Author : Boby Mukta, Farjana


Accuracy Measure of Separate and Joint Modelling for a Correlated Binary Outcome: The Case Study of Mother Education and Immunization in Bangladesh

Md Asadullah; Nahid Hosen; Mamunar Rashid; Priyanka Basu; Farjana Boby Mukta; Emon Ahmed

Canadian Journal of Medicine, 2021, Volume 3, Issue Issue 3, Pages 153-161
DOI: 10.33844/cjm.2021.60514

Joint modelling is a statistical approach that is used to analyze correlated data when two or more outcome variables are correlated. By joint modeling, we refer to the simultaneous analysis of two or more different response variables from the same individual. But in a separate model, it is unable to measure the effect of covariate simultaneously. This article focuses on separate and joint modelling for correlated discrete data, including logistic regression models for binary outcomes. Since most of the women are illiterate in Bangladesh and most of the people are living in urban areas, as a result, most of the women are not aware of immunization. But an educated mother is always aware of her child's health which is dependent on immunization. Therefore, mother education and immunization are interdependent. We jointly address the effect of maternal education and immunization.
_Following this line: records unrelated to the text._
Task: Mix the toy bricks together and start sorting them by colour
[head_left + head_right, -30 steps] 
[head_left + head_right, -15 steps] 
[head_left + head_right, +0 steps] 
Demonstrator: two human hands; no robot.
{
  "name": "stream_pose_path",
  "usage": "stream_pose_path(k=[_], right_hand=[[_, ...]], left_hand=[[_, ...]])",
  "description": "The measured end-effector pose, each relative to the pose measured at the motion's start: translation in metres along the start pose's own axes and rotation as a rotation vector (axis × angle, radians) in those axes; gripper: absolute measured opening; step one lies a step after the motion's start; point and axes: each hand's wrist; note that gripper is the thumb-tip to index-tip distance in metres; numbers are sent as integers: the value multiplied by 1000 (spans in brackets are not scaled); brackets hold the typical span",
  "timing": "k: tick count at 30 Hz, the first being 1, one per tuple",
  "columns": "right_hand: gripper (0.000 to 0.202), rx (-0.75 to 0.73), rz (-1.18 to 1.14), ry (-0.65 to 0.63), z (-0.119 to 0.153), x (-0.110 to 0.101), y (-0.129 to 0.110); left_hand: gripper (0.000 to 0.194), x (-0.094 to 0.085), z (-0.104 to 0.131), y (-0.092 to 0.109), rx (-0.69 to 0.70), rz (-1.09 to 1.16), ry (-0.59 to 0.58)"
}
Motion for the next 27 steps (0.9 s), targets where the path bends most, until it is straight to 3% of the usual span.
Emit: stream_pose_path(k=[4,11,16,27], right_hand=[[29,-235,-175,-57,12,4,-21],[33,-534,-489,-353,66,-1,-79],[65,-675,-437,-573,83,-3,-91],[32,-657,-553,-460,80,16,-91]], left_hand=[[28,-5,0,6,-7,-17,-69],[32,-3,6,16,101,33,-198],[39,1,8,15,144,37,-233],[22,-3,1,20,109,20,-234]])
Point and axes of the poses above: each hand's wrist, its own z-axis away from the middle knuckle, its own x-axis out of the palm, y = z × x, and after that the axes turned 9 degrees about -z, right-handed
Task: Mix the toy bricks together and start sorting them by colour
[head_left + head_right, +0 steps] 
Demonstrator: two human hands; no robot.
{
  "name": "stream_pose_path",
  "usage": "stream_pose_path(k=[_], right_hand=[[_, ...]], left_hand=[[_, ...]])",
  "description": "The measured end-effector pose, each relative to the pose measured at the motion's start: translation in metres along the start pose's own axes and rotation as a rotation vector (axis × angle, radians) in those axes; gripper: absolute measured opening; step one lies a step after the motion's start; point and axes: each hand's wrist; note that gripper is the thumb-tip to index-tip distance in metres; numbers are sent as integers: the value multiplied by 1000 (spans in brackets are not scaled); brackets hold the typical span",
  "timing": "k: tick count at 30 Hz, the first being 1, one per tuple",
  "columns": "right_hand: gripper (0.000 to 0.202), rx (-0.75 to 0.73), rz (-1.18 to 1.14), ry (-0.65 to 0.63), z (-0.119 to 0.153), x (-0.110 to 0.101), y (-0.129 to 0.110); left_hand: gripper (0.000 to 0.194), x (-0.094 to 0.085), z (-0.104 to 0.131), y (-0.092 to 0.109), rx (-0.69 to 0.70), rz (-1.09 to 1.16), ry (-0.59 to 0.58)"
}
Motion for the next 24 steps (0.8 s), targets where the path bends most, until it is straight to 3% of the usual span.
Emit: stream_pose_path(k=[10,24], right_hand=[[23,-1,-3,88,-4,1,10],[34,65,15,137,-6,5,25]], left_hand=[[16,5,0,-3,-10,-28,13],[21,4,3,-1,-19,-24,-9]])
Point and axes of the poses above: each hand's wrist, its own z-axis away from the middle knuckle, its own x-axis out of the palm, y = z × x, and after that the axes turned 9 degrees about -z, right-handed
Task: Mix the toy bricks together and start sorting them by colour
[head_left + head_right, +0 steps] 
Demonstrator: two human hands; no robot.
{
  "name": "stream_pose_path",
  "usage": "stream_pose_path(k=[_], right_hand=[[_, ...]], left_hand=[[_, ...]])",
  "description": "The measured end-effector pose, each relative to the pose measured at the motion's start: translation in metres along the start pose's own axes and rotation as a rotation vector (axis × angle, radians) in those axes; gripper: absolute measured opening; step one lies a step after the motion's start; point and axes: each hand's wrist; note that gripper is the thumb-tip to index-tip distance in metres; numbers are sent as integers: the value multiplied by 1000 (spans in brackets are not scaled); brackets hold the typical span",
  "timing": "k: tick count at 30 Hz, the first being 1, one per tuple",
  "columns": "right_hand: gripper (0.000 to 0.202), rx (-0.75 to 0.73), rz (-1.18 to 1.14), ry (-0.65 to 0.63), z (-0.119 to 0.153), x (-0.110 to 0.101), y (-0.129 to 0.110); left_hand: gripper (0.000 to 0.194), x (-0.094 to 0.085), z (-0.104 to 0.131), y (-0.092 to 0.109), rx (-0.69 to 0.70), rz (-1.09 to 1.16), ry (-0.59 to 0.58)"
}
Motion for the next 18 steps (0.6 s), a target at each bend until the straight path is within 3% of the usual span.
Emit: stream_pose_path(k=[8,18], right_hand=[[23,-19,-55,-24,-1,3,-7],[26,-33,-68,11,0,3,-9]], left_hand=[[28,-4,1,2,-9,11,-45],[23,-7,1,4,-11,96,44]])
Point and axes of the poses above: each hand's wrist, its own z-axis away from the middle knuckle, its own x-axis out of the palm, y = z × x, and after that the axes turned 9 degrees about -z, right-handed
Joint modeling of these two outcomes is appropriate because mother education helps raise awareness of the child's health and immunization is the prevention of various diseases for the child's health. We also identified factors influencing maternal education and immunization among women in Bangladesh. By jointly modelling we found the correlation between maternal education and immunization and the most important contributing factor. The joint model removes a less significant impact of covariates as opposed to separate models. These findings further suggested that the simultaneous impact of correlated outcomes can be adequately addressed between different responses, which is overestimated or underestimated when examined separately.